■ Task statement:
Reproduce the entries exactly as they appear below.

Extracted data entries

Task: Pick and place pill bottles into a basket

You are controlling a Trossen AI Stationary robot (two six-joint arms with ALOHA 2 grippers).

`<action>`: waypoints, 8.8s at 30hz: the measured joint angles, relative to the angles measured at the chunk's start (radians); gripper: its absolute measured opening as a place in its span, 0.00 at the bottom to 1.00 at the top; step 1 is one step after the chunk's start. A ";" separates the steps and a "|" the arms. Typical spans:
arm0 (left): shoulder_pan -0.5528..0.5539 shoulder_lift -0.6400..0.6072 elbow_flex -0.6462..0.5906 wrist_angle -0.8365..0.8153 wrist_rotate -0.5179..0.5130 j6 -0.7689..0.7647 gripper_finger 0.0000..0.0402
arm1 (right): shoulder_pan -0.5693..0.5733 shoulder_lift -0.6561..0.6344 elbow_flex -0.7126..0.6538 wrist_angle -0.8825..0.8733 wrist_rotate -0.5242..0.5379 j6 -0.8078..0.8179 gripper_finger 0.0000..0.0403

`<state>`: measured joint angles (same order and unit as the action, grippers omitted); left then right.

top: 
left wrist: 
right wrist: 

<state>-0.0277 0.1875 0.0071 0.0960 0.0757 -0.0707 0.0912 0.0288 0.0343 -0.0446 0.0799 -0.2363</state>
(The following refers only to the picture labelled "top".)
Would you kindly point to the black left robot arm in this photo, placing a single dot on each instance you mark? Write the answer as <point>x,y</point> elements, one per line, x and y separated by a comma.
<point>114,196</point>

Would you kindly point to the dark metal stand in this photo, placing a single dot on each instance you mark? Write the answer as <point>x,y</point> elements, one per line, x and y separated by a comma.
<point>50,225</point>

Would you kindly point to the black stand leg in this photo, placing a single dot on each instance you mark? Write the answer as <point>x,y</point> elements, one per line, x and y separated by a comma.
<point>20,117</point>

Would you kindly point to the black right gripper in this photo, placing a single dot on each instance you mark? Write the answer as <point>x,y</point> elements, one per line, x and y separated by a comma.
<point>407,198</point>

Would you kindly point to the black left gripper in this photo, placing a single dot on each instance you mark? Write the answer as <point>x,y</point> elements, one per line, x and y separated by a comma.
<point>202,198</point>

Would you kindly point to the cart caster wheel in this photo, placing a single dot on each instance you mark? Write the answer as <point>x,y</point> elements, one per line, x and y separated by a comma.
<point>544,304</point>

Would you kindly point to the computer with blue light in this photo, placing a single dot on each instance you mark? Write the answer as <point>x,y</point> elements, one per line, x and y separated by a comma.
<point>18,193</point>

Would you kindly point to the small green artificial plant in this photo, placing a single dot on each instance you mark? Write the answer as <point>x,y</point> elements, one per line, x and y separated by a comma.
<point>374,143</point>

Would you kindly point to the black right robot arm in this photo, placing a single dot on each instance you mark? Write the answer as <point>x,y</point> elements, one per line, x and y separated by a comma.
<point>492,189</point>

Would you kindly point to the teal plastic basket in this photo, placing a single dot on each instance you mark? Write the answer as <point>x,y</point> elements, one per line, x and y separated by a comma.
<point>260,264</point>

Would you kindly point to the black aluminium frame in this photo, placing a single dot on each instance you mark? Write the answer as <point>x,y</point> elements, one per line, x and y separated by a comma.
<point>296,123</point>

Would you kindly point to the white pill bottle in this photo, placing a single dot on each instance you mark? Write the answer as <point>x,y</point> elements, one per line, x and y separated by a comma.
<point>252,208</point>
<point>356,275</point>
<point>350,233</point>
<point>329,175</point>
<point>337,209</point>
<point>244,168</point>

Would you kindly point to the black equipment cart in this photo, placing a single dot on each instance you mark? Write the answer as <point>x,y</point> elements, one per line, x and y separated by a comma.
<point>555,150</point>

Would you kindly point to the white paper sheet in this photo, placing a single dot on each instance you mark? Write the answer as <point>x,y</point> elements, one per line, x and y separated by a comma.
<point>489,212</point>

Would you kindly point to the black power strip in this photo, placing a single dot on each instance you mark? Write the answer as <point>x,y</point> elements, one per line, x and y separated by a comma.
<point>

■ Answer section:
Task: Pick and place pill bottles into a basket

You are controlling a Trossen AI Stationary robot (two six-joint arms with ALOHA 2 grippers).

`<action>`: waypoints, 8.8s at 30hz: the measured joint angles, relative to the angles measured at the chunk's start (radians); gripper: its absolute measured opening as a place in its span, 0.00 at the bottom to 1.00 at the top; step 1 is one step after the chunk's start. A ";" separates the steps and a "|" the arms. Typical spans:
arm0 (left): shoulder_pan -0.5528..0.5539 shoulder_lift -0.6400..0.6072 elbow_flex -0.6462..0.5906 wrist_angle -0.8365..0.8153 wrist_rotate -0.5179..0.5130 j6 -0.7689..0.7647 gripper_finger 0.0000..0.0402
arm1 (right): shoulder_pan -0.5693..0.5733 shoulder_lift -0.6561..0.6344 elbow_flex -0.7126..0.6538 wrist_angle -0.8825..0.8733 wrist_rotate -0.5242..0.5379 j6 -0.8078..0.8179 gripper_finger 0.0000..0.0403

`<state>`: measured joint angles (same order and unit as the action, grippers omitted); left then right.

top: 
left wrist: 
right wrist: 

<state>-0.0277 0.1875 0.0071 0.0960 0.0757 -0.0707 0.0912 0.0288 0.0343 -0.0446 0.0799 -0.2363</state>
(The following refers only to the picture labelled "top".)
Would you kindly point to the black left robot arm in this photo, placing a single dot on each instance you mark? Write the answer as <point>x,y</point> elements, one per line, x and y separated by a comma.
<point>114,196</point>

Would you kindly point to the dark metal stand in this photo, placing a single dot on each instance you mark? Write the answer as <point>x,y</point> elements, one per line, x and y separated by a comma.
<point>50,225</point>

Would you kindly point to the black stand leg in this photo, placing a single dot on each instance you mark? Write the answer as <point>x,y</point> elements, one per line, x and y separated by a comma.
<point>20,117</point>

Would you kindly point to the black right gripper in this photo, placing a single dot on each instance you mark? Write the answer as <point>x,y</point> elements, one per line, x and y separated by a comma.
<point>407,198</point>

Would you kindly point to the black left gripper in this photo, placing a single dot on each instance you mark? Write the answer as <point>x,y</point> elements, one per line, x and y separated by a comma.
<point>202,198</point>

Would you kindly point to the cart caster wheel in this photo, placing a single dot on each instance you mark? Write the answer as <point>x,y</point> elements, one per line, x and y separated by a comma.
<point>544,304</point>

Would you kindly point to the computer with blue light in this photo, placing a single dot on each instance you mark? Write the answer as <point>x,y</point> elements, one per line, x and y separated by a comma.
<point>18,193</point>

Would you kindly point to the small green artificial plant in this photo, placing a single dot on each instance you mark? Write the answer as <point>x,y</point> elements, one per line, x and y separated by a comma.
<point>374,143</point>

Would you kindly point to the black right robot arm in this photo, placing a single dot on each instance you mark? Write the answer as <point>x,y</point> elements, one per line, x and y separated by a comma.
<point>492,189</point>

Would you kindly point to the teal plastic basket in this photo, placing a single dot on each instance you mark? Write the answer as <point>x,y</point> elements, one per line, x and y separated by a comma.
<point>260,264</point>

Would you kindly point to the black aluminium frame in this photo, placing a single dot on each instance you mark? Write the answer as <point>x,y</point> elements, one per line, x and y separated by a comma.
<point>296,123</point>

Would you kindly point to the white pill bottle in this photo, placing a single dot on each instance you mark? Write the answer as <point>x,y</point> elements, one per line, x and y separated by a comma.
<point>252,208</point>
<point>356,275</point>
<point>350,233</point>
<point>329,175</point>
<point>337,209</point>
<point>244,168</point>

Would you kindly point to the black equipment cart in this photo, placing a single dot on each instance you mark? Write the answer as <point>x,y</point> elements, one per line, x and y separated by a comma.
<point>555,150</point>

Would you kindly point to the white paper sheet in this photo, placing a single dot on each instance you mark? Write the answer as <point>x,y</point> elements, one per line, x and y separated by a comma.
<point>489,212</point>

Would you kindly point to the black power strip in this photo, placing a single dot on each instance you mark? Write the answer as <point>x,y</point> elements, one per line, x and y separated by a comma.
<point>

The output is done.